** Input data **
Segment Open
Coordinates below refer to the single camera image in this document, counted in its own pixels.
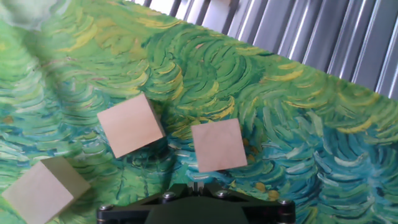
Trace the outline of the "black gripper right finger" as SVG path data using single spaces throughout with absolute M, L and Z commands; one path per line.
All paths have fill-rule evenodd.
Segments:
M 195 183 L 195 195 L 226 202 L 216 211 L 245 218 L 248 223 L 295 223 L 295 203 L 288 199 L 267 201 L 222 188 L 219 184 Z

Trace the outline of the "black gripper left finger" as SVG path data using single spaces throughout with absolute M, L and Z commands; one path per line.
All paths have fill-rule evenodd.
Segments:
M 173 184 L 165 192 L 154 194 L 125 206 L 102 205 L 96 212 L 97 224 L 144 224 L 150 211 L 160 205 L 193 195 L 196 183 Z

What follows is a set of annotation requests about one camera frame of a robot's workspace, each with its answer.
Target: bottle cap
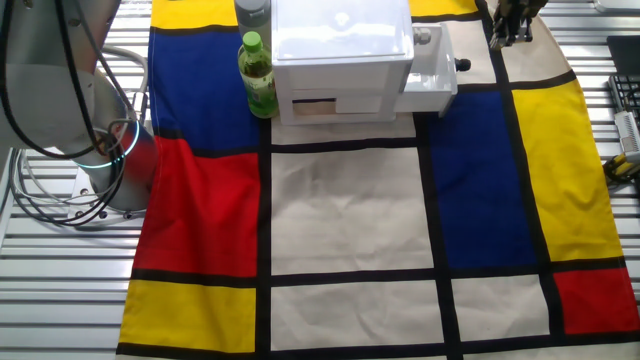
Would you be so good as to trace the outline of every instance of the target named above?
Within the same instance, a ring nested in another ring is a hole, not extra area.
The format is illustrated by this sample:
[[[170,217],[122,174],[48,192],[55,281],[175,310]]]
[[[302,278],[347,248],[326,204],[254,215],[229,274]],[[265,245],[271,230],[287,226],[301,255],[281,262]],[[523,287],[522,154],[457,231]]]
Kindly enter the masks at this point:
[[[242,38],[242,46],[247,52],[255,53],[262,50],[262,39],[260,34],[255,31],[249,31]]]

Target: container lid
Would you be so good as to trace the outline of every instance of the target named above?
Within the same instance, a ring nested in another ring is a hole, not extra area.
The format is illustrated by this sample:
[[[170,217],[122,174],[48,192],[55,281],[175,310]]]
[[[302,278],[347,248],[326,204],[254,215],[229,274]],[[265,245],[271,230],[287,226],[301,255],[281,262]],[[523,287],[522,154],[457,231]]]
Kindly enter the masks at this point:
[[[258,52],[262,50],[262,39],[260,34],[255,31],[249,31],[242,37],[242,46],[247,52]]]
[[[236,17],[241,25],[260,27],[271,19],[271,0],[235,0]]]
[[[273,0],[273,8],[276,60],[413,56],[407,0]]]

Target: black knob
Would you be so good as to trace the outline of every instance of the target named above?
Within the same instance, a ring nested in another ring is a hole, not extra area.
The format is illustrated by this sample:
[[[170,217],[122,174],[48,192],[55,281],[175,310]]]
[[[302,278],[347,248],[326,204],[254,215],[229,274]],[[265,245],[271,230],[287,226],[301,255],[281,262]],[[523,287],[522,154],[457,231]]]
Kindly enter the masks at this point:
[[[456,71],[469,71],[471,69],[471,60],[456,59]]]

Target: metal grating
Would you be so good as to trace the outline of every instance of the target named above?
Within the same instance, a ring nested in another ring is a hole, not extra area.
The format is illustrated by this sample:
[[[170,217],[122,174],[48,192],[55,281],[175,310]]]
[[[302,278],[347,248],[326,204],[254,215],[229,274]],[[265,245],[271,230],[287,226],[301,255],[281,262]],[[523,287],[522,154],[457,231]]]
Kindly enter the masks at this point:
[[[151,0],[123,0],[107,44],[146,56],[150,14]],[[615,67],[606,37],[640,35],[640,17],[605,16],[591,0],[550,0],[542,16],[584,89],[602,160],[619,154],[607,90]],[[134,91],[142,70],[129,61],[109,62],[123,88]],[[45,186],[70,196],[78,171],[72,162],[36,153],[31,160]],[[635,195],[631,186],[621,187],[612,192],[611,203],[640,300],[640,204]],[[76,232],[31,220],[18,207],[9,209],[0,216],[0,359],[113,359],[142,220]]]

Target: red fabric
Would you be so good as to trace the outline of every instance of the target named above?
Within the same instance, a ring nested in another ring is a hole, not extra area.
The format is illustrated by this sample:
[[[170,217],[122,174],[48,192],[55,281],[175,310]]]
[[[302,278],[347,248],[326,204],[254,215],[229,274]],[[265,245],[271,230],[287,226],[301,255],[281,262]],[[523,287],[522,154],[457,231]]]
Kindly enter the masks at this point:
[[[554,274],[567,334],[640,329],[627,269],[569,271]]]
[[[256,276],[258,155],[193,156],[156,138],[161,158],[134,268]]]

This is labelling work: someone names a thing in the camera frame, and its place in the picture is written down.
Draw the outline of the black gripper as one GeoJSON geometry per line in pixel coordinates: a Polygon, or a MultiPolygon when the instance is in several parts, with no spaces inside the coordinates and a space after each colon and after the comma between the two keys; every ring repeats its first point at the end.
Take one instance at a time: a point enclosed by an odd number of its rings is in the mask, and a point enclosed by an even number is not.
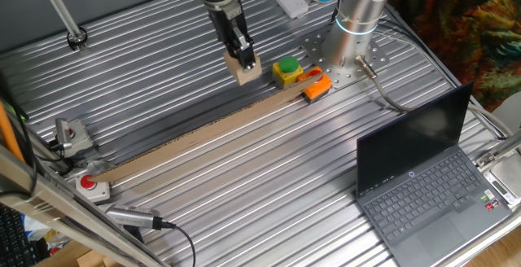
{"type": "Polygon", "coordinates": [[[244,70],[256,66],[253,40],[247,33],[247,24],[240,0],[213,6],[209,16],[217,36],[226,45],[229,55],[236,59],[244,70]]]}

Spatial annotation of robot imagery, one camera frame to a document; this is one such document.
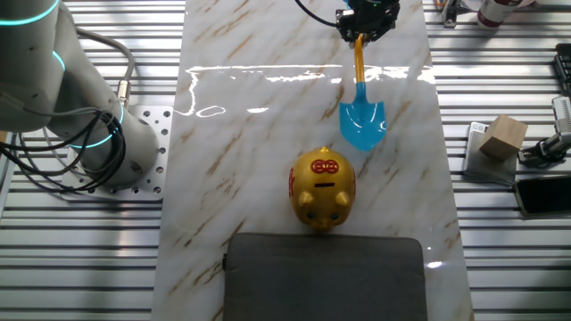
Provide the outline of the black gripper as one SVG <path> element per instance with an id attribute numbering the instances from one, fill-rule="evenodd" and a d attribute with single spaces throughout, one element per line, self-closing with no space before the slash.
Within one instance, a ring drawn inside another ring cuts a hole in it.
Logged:
<path id="1" fill-rule="evenodd" d="M 356 31 L 364 33 L 365 43 L 375 42 L 385 34 L 384 30 L 393 29 L 401 9 L 399 0 L 347 0 L 345 10 L 336 11 L 336 24 L 341 29 L 345 42 L 354 43 Z"/>

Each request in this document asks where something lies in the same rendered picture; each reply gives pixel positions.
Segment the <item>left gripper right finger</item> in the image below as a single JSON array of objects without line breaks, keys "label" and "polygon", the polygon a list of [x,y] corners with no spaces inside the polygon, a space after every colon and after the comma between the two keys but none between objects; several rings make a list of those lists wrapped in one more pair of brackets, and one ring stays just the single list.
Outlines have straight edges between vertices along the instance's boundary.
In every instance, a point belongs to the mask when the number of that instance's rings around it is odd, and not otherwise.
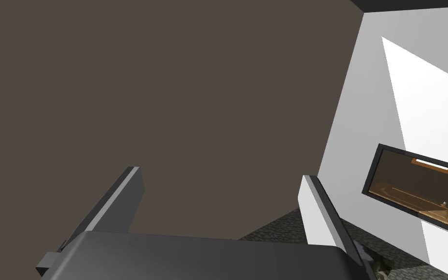
[{"label": "left gripper right finger", "polygon": [[342,266],[364,266],[364,260],[348,234],[319,178],[302,176],[298,205],[308,249],[322,261]]}]

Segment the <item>black framed wall mirror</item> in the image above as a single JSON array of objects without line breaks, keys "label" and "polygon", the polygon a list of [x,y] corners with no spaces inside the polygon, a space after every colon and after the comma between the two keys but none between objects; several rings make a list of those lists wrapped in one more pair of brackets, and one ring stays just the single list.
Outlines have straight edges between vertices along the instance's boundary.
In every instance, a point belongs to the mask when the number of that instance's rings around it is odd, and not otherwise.
[{"label": "black framed wall mirror", "polygon": [[362,193],[448,231],[448,162],[379,143]]}]

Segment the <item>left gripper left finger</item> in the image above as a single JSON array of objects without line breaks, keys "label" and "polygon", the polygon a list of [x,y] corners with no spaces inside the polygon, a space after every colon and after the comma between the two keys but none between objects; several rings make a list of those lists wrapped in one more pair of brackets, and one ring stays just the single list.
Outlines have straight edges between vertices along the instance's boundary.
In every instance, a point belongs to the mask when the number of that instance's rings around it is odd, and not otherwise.
[{"label": "left gripper left finger", "polygon": [[60,246],[60,251],[85,231],[127,233],[144,194],[141,169],[129,166],[107,190],[75,231]]}]

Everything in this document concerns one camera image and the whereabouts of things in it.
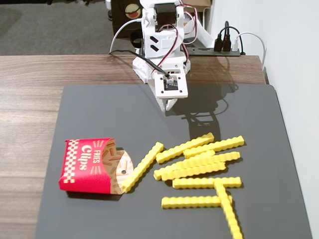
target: gray mat
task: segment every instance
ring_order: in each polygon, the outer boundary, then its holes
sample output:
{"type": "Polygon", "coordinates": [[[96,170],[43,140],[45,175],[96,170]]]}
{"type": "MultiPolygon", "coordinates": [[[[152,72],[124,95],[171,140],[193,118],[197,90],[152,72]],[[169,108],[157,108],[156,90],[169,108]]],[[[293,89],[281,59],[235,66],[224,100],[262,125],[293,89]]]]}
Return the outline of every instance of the gray mat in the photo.
{"type": "MultiPolygon", "coordinates": [[[[310,227],[276,92],[267,85],[189,85],[166,116],[147,85],[67,86],[48,164],[37,239],[230,239],[221,208],[163,210],[164,196],[216,195],[176,190],[156,181],[153,164],[134,191],[121,197],[58,188],[66,139],[115,137],[134,165],[156,141],[166,148],[213,132],[243,135],[242,159],[204,176],[240,176],[228,189],[245,239],[311,239],[310,227]]],[[[182,160],[172,160],[165,165],[182,160]]]]}

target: floor
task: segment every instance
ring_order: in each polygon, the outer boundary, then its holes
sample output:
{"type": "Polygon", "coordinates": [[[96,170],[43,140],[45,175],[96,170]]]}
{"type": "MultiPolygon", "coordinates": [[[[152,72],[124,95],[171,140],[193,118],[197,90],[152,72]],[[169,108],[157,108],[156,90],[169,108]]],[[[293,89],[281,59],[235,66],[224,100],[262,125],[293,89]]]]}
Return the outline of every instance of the floor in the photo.
{"type": "MultiPolygon", "coordinates": [[[[108,54],[113,38],[105,2],[0,5],[0,55],[108,54]]],[[[133,49],[117,39],[114,49],[133,49]]]]}

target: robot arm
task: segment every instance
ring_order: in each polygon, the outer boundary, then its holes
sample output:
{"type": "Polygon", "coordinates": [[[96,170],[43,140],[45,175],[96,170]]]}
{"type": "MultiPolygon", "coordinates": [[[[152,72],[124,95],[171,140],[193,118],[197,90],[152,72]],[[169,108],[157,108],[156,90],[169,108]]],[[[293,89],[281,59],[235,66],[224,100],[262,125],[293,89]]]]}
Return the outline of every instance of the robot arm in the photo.
{"type": "Polygon", "coordinates": [[[161,107],[168,111],[177,99],[188,96],[186,74],[190,69],[187,52],[182,52],[184,40],[184,8],[179,0],[140,0],[143,6],[143,53],[169,73],[169,77],[140,58],[133,61],[136,74],[150,88],[161,107]]]}

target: wooden table
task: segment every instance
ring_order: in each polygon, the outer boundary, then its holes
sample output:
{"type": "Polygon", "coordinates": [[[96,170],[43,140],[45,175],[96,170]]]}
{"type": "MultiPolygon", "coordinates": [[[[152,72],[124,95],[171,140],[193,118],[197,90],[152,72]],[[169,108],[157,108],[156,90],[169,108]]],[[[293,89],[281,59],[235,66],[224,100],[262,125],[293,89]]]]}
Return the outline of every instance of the wooden table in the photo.
{"type": "MultiPolygon", "coordinates": [[[[0,239],[34,237],[63,87],[141,84],[132,59],[0,57],[0,239]]],[[[258,56],[192,57],[191,62],[188,83],[265,84],[258,56]]]]}

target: fries box
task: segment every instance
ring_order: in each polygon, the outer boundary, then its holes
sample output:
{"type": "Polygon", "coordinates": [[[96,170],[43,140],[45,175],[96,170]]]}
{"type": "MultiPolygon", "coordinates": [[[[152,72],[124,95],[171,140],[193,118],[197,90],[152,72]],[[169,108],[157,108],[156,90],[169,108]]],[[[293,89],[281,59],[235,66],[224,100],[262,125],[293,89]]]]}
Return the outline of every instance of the fries box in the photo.
{"type": "Polygon", "coordinates": [[[64,191],[119,195],[132,172],[131,158],[124,150],[116,151],[114,138],[67,140],[59,186],[64,191]]]}

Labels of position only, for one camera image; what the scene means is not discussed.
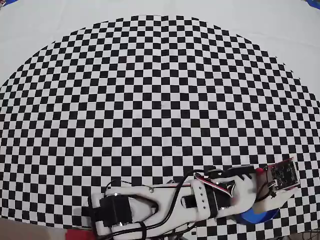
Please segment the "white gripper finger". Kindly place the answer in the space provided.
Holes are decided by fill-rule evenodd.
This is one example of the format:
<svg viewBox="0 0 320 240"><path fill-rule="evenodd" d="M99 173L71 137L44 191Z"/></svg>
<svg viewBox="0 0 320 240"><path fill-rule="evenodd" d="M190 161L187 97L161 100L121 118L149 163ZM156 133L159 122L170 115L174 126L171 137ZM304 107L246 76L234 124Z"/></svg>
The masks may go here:
<svg viewBox="0 0 320 240"><path fill-rule="evenodd" d="M292 196L294 196L298 192L298 187L294 187L289 190L282 190L279 192L281 205L284 205Z"/></svg>

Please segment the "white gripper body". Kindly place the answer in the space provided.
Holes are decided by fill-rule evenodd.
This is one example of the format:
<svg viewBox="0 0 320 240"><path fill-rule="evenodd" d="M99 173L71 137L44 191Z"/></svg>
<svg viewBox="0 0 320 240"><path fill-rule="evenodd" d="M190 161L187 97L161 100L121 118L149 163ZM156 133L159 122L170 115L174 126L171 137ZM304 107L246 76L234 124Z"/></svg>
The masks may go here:
<svg viewBox="0 0 320 240"><path fill-rule="evenodd" d="M255 214L261 214L270 210L278 209L282 206L282 191L271 193L265 199L254 203L252 209Z"/></svg>

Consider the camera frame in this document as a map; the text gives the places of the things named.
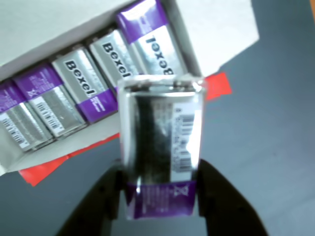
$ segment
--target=open box
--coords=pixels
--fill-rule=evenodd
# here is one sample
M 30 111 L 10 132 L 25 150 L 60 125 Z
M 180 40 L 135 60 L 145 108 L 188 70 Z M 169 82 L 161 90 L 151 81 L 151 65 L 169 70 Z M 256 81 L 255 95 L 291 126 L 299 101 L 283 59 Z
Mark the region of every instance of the open box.
M 131 2 L 79 0 L 73 5 L 63 0 L 19 1 L 18 7 L 16 2 L 8 1 L 1 11 L 0 80 L 110 25 L 115 13 Z M 250 0 L 165 0 L 162 3 L 193 75 L 206 77 L 217 72 L 258 40 Z M 0 175 L 88 147 L 118 133 L 119 129 L 116 113 L 64 140 L 25 154 L 0 126 Z

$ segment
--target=bexel battery
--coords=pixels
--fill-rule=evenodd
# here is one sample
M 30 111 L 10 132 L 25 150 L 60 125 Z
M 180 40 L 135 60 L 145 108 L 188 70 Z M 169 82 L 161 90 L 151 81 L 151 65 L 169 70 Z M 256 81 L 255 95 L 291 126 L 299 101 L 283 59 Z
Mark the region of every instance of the bexel battery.
M 0 122 L 23 151 L 36 150 L 53 141 L 53 136 L 12 81 L 0 84 Z
M 187 68 L 158 0 L 142 0 L 117 14 L 141 74 L 183 75 Z
M 117 101 L 102 78 L 88 50 L 81 45 L 52 62 L 64 85 L 89 122 L 117 111 Z
M 92 41 L 89 49 L 114 88 L 119 79 L 138 74 L 118 29 L 110 29 L 105 36 L 96 36 Z
M 55 137 L 68 136 L 86 126 L 50 64 L 39 65 L 14 81 Z
M 193 213 L 203 83 L 190 75 L 119 82 L 128 219 Z

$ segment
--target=purple stripe
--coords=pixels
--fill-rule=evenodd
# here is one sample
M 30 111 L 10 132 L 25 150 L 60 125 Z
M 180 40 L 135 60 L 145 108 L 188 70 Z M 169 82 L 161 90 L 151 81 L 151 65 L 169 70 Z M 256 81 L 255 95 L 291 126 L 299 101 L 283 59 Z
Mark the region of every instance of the purple stripe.
M 0 84 L 0 113 L 25 101 L 26 98 L 12 81 Z
M 128 216 L 139 219 L 192 215 L 195 194 L 195 181 L 140 186 L 128 184 Z
M 139 1 L 118 13 L 116 21 L 129 44 L 168 24 L 159 0 Z
M 103 117 L 117 111 L 117 101 L 110 89 L 102 92 L 80 104 L 79 110 L 91 123 L 102 119 Z
M 37 66 L 14 78 L 14 81 L 28 100 L 63 84 L 50 64 Z

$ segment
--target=barcode
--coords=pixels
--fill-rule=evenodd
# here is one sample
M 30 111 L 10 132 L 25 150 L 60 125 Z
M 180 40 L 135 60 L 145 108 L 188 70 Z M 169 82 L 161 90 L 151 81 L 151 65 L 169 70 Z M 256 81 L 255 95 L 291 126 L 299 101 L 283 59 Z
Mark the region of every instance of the barcode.
M 36 105 L 44 122 L 55 134 L 64 130 L 63 125 L 42 97 L 33 99 L 32 103 Z
M 1 121 L 6 128 L 6 130 L 10 133 L 12 138 L 18 143 L 21 148 L 25 148 L 29 146 L 29 142 L 26 141 L 25 137 L 16 127 L 16 125 L 12 122 L 12 120 L 6 114 L 1 115 Z
M 37 108 L 52 129 L 57 129 L 59 127 L 55 116 L 52 114 L 46 103 L 39 103 Z
M 186 172 L 192 170 L 191 154 L 187 150 L 187 143 L 193 129 L 194 114 L 180 115 L 176 118 L 176 136 L 175 143 L 177 153 L 177 165 L 175 171 Z

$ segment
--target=bexel logo
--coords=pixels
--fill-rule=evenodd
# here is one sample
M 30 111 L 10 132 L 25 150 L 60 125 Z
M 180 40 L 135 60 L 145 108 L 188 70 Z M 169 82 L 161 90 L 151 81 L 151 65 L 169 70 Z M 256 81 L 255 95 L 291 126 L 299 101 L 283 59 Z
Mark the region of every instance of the bexel logo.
Segment Closed
** What is needed **
Which lines above include the string "document"? Show them.

** The answer **
Coordinates below refer to the single camera image in this document, counted in its own pixels.
Spatial annotation of robot imagery, one camera frame to a document; this is one such document.
Each request in this document asks where something lies in the same rendered picture; each reply gives pixel positions.
Everything in this document concerns one camera image and the whereabouts of things in it.
Consider the camera frame in this document as a map; the text gives the places of the things named.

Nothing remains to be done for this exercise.